Pull every line with "target" from the entries below.

▬▬▬

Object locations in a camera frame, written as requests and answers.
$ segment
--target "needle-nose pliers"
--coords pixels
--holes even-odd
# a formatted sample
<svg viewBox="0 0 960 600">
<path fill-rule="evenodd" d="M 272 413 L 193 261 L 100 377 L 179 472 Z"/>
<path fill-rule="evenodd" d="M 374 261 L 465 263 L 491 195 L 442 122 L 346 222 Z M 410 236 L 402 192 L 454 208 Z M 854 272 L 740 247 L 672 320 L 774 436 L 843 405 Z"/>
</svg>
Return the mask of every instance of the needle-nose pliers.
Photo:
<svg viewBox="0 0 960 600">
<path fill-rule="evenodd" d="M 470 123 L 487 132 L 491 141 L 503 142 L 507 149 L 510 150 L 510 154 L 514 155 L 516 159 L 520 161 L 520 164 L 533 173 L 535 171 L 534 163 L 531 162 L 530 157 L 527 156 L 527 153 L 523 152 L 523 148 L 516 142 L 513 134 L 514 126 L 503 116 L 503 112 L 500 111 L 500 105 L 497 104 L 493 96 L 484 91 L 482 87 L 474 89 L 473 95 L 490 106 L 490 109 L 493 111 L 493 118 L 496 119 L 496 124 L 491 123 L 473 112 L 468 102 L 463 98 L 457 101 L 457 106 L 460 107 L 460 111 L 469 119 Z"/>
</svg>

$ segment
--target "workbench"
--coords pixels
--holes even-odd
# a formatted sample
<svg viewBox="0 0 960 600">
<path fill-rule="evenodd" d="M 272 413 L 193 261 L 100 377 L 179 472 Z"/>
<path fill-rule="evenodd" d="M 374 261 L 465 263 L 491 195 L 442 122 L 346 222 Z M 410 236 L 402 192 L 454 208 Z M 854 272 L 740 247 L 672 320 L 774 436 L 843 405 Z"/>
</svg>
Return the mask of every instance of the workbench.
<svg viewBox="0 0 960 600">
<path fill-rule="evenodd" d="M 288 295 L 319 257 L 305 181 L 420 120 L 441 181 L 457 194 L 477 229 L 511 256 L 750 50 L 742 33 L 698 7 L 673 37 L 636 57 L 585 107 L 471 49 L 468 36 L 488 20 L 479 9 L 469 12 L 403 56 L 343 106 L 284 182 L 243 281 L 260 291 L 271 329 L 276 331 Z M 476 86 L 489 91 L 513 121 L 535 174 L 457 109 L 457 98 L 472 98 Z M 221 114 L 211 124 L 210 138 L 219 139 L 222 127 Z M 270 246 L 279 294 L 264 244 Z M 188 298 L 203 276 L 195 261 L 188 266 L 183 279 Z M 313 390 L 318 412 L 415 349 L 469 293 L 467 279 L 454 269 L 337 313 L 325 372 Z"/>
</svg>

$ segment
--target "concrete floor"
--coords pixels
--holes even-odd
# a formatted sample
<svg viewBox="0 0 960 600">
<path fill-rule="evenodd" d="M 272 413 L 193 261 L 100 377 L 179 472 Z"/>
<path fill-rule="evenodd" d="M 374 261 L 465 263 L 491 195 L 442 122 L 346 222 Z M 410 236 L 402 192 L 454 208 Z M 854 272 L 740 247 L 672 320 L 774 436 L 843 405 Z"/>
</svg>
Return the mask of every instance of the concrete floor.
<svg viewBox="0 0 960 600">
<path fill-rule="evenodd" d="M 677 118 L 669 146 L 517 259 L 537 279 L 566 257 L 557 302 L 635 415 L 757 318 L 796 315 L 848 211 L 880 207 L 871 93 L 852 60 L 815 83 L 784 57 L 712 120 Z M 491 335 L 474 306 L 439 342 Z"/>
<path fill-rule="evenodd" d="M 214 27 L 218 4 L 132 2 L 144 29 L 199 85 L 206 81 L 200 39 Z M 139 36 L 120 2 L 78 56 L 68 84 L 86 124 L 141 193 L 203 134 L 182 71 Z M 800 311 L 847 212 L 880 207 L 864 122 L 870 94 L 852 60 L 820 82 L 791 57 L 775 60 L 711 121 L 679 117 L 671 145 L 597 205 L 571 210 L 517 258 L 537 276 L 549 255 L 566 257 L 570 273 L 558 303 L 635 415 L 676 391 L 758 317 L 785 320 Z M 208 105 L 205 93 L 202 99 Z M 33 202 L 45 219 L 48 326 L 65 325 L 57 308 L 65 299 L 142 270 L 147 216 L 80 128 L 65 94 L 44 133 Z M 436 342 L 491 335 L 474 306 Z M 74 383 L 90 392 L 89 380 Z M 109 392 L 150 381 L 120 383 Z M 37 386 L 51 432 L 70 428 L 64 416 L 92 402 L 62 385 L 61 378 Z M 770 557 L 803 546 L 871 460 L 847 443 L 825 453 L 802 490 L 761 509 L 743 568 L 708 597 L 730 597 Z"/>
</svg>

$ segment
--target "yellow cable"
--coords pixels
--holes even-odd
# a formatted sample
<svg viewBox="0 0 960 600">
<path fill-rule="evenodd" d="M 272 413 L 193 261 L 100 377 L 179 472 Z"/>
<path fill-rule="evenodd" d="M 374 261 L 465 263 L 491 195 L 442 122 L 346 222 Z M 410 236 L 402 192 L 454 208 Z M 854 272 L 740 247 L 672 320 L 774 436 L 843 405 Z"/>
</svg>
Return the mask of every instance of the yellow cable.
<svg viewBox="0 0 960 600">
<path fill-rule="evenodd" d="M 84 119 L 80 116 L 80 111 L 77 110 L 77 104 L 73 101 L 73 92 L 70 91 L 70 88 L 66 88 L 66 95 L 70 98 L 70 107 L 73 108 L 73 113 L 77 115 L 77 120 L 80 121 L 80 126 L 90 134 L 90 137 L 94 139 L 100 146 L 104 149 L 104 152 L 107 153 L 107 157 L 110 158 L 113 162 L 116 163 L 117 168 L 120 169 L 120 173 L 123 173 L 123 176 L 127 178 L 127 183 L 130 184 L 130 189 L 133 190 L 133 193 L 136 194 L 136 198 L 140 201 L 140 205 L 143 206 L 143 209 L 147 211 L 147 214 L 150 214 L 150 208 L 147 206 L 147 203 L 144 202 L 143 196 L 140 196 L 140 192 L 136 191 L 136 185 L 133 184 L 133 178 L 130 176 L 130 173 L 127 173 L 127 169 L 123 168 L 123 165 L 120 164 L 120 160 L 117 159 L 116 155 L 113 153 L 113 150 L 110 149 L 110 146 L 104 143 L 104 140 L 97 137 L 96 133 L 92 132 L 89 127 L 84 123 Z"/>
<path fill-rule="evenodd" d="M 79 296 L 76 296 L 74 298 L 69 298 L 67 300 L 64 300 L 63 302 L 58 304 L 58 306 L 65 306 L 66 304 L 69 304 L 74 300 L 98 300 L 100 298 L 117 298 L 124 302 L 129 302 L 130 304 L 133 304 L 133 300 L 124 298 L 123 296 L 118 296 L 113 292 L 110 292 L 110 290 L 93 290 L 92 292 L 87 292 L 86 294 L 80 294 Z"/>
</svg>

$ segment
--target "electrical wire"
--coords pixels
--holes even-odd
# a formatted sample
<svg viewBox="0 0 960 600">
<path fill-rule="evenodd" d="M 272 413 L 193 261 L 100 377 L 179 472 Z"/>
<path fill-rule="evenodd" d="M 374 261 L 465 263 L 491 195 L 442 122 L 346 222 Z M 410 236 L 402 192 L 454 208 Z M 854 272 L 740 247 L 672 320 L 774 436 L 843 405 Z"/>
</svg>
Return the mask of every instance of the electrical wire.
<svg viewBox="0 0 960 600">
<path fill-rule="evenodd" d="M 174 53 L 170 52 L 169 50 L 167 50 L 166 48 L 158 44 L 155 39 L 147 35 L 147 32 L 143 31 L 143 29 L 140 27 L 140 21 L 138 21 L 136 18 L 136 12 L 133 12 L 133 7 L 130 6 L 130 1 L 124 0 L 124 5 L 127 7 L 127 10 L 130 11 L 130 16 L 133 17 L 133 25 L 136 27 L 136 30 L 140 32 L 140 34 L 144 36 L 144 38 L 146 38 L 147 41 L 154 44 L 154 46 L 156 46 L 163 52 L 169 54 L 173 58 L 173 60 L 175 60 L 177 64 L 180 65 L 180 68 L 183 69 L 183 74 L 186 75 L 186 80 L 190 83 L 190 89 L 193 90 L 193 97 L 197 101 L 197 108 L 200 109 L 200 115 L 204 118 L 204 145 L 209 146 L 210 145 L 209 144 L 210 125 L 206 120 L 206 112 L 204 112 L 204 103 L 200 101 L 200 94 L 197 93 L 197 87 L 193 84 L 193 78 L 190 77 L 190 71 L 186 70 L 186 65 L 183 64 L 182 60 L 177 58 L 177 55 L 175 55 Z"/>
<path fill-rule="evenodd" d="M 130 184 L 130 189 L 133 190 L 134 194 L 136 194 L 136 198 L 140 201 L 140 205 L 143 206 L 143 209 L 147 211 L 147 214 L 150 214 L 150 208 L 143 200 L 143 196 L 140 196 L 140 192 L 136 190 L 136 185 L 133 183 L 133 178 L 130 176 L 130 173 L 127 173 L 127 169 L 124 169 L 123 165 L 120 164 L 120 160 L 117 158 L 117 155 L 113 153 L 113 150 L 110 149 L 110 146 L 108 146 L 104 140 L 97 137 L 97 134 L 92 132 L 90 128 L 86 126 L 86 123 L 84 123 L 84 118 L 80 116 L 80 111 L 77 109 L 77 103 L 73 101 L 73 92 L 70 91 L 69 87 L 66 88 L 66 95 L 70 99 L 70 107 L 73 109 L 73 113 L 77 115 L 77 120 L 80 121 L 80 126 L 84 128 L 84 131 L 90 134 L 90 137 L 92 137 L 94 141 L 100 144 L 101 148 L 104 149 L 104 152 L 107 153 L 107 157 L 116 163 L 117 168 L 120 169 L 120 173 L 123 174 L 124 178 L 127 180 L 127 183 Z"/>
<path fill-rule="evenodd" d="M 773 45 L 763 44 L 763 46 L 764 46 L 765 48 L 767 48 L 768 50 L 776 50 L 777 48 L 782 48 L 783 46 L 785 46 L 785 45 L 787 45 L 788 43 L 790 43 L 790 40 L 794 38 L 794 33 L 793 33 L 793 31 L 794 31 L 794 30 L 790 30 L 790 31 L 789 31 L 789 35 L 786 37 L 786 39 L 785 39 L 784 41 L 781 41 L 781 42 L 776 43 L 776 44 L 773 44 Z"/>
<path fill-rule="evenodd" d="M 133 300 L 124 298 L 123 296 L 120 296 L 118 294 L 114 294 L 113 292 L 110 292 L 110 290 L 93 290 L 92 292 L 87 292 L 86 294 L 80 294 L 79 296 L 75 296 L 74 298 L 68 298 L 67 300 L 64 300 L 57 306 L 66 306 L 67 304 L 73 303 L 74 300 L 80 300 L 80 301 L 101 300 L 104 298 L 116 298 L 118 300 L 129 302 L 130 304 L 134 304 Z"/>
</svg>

▬▬▬

[FINAL ANSWER]
--target "needle-nose pliers"
--target "workbench"
--target "concrete floor"
--target "yellow cable"
--target "electrical wire"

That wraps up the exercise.